## DATA EXTRACT:
........

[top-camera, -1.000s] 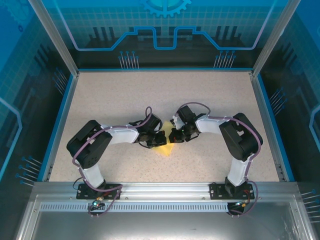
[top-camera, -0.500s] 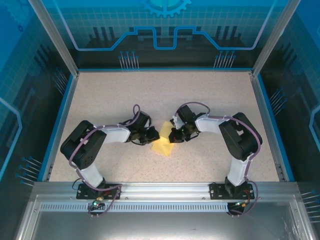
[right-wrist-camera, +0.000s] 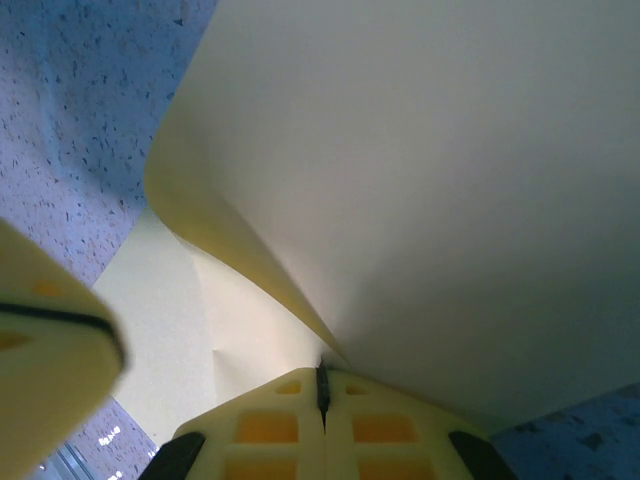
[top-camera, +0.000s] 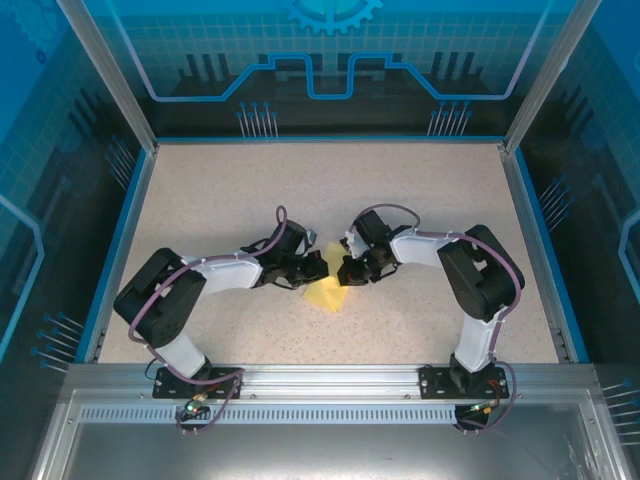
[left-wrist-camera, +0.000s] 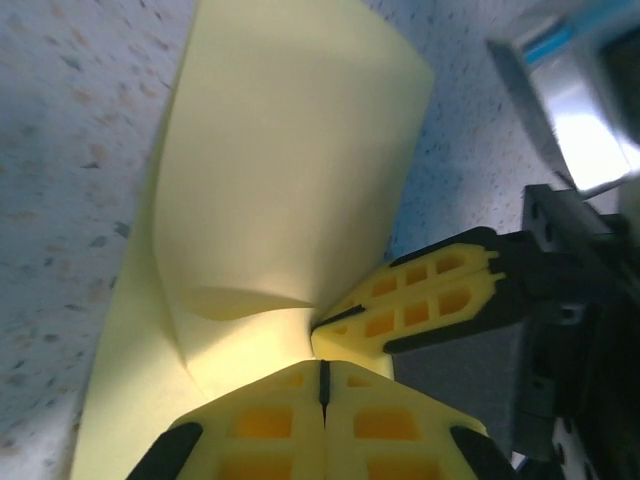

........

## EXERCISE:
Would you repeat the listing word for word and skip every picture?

## WRITTEN ANSWER:
[top-camera, -1.000s] 
[top-camera, -0.500s] 
[right-wrist-camera, +0.000s] 
[top-camera, +0.000s] 
[left-wrist-camera, +0.000s] 

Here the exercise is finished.